Mobile devices are not completely alienating though. Besides being useful in emergencies and being a convenient platform for the transmission of bits and bobs of information (quality of which notwithstanding), I have recently discovered the benefits of FaceTime, which allows me to watch my two-year-old nephew grow up in Bali, from the comforts of my room in Singapore. Our conversations always end with a kissing ritual. “Goodbye Viktor, let us give you a kiss,” my mother and I say. Thus cued, my nephew will offer his fat cheeks to the camera, and always seems surprised when no physical kiss is forthcoming, only the strange sucking sounds of a mimed kiss over two thousand miles. When we ask him to give us a kiss, he gamely kisses the glass screen, and appears satisfied. At this point, I desperately wish that I could claw through that glass screen and emerge in his bedroom, just so that he can feel the warmth of real human skin under his lips, just so that he will know that his aunt and his grandmother are not a two-dimensional piece of cold glass.

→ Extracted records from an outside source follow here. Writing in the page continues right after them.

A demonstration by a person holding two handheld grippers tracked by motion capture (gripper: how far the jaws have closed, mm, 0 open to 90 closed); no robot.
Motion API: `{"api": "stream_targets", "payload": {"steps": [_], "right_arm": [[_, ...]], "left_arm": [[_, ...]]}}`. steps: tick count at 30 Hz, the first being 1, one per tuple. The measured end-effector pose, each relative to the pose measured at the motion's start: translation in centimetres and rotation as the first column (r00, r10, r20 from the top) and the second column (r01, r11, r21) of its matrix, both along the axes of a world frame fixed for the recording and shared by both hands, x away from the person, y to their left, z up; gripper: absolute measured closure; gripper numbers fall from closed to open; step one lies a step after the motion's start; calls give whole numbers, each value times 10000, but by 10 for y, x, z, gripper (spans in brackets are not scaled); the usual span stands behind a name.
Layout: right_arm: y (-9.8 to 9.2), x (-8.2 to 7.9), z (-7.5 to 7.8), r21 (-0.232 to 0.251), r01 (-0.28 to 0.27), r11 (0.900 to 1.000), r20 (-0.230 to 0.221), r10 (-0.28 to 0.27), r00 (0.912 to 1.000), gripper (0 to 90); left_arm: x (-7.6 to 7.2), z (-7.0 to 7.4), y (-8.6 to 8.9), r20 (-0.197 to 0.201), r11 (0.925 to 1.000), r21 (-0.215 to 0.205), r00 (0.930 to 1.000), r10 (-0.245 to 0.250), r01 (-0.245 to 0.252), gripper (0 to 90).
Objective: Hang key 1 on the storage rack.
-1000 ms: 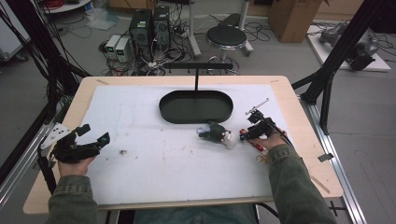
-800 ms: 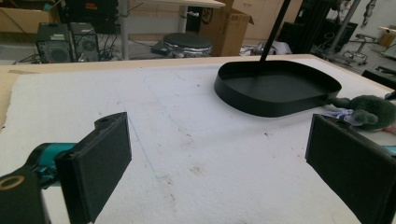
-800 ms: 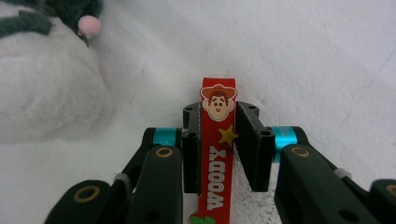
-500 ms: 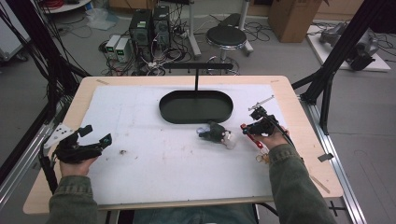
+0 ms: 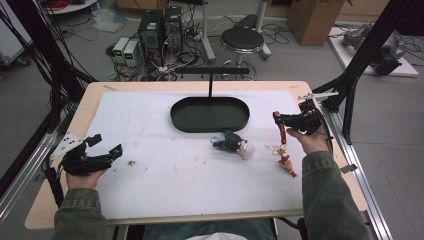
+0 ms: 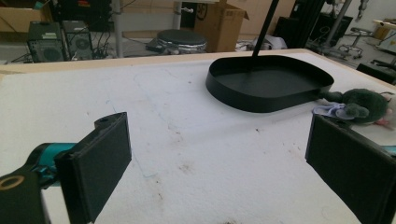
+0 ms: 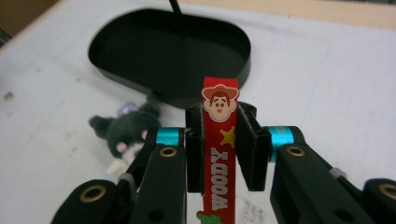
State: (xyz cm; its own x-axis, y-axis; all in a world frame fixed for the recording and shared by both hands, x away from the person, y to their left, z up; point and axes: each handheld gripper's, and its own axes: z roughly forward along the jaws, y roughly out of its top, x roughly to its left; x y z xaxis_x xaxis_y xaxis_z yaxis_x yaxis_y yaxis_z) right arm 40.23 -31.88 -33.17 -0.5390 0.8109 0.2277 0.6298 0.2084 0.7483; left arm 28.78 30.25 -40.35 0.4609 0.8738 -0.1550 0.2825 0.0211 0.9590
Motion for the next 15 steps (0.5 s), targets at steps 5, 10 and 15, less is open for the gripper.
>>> {"api": "stream_targets", "payload": {"steps": [5, 10, 15], "right_arm": [[3, -1, 17, 508, -68, 9987, 303, 53, 9995, 752], [15, 2, 39, 606, -281, 9978, 617, 243, 9978, 752], [28, 4, 57, 454, -452, 9979, 827, 413, 9957, 752]], "left_arm": [[-1, 0, 0, -22, 10000, -3, 10000, -16, 16, 73], [-1, 0, 1, 33, 10000, -44, 10000, -23, 24, 73], [-1, 0, 2, 57, 10000, -72, 10000, -43, 44, 73]]}}
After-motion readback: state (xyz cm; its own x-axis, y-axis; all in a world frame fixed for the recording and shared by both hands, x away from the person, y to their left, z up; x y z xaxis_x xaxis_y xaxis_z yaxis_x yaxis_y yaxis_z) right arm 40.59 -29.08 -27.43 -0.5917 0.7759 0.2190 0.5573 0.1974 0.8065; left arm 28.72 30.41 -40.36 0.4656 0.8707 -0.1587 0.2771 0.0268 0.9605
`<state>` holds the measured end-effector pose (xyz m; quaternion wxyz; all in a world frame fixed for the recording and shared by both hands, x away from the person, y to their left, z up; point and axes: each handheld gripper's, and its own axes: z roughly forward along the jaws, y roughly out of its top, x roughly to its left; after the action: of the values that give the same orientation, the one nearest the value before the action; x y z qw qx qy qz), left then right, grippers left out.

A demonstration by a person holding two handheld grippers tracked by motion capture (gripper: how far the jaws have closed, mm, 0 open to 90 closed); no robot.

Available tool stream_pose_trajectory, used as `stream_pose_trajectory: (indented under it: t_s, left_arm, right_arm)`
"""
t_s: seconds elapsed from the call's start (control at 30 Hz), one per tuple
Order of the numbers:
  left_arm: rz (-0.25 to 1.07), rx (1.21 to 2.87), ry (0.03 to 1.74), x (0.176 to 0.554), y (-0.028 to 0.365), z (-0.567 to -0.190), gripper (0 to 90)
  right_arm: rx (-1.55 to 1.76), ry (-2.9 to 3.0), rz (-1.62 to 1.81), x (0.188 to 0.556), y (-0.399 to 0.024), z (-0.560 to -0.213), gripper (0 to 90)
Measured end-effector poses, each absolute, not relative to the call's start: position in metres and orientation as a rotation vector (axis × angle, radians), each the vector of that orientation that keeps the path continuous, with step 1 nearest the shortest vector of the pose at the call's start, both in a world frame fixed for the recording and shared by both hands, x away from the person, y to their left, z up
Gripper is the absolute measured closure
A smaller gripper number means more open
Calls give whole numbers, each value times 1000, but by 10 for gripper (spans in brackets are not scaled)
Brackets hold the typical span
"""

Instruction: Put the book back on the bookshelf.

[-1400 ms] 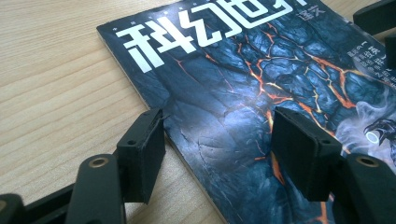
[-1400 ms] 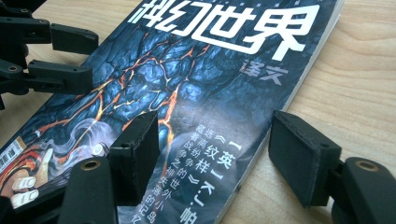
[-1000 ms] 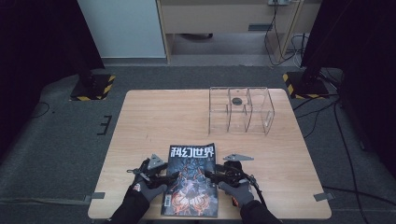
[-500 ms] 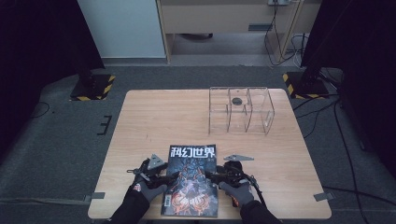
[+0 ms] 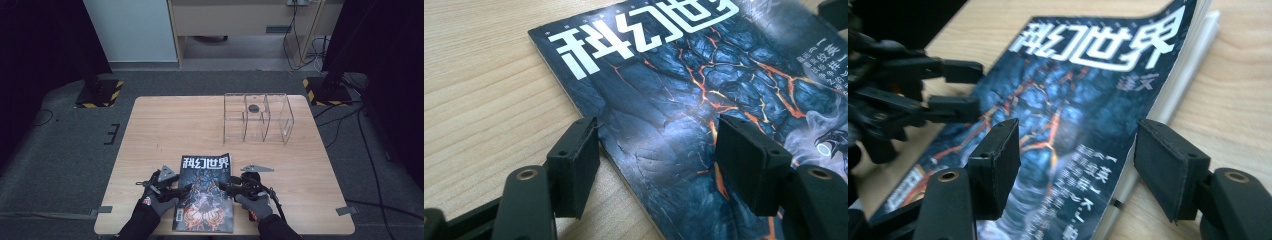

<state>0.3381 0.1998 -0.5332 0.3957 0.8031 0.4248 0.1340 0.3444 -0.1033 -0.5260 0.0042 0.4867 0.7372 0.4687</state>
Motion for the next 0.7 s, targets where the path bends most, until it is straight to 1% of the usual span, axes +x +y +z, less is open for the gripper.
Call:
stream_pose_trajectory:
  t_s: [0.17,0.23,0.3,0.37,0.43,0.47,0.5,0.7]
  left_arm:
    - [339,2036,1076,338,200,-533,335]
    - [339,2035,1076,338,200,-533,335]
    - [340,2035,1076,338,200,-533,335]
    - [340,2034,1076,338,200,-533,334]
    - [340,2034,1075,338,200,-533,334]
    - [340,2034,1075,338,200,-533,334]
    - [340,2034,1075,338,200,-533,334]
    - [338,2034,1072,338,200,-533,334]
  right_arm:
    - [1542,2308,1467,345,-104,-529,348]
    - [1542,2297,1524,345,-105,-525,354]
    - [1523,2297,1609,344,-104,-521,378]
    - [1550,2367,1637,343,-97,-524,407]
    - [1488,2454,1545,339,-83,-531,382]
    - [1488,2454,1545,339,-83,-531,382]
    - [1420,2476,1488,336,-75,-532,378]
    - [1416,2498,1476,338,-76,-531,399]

Welcome to the paradoxical age of the mobile device, where our means of communication have proliferated at the bewildering speed of technology, while our capacity to communicate with each other seems, at times, to have collapsed in on itself. This is the elephant in the room—not how often and how quickly we communicate, but how well we communicate and connect with each other.   

As for me, give me a deep and meaningful chat with a friend over a cuppa, uninterrupted by technology, and a flesh and blood child whose fat cheeks I can plant kisses on, separated by the membrane of skin rather than metal.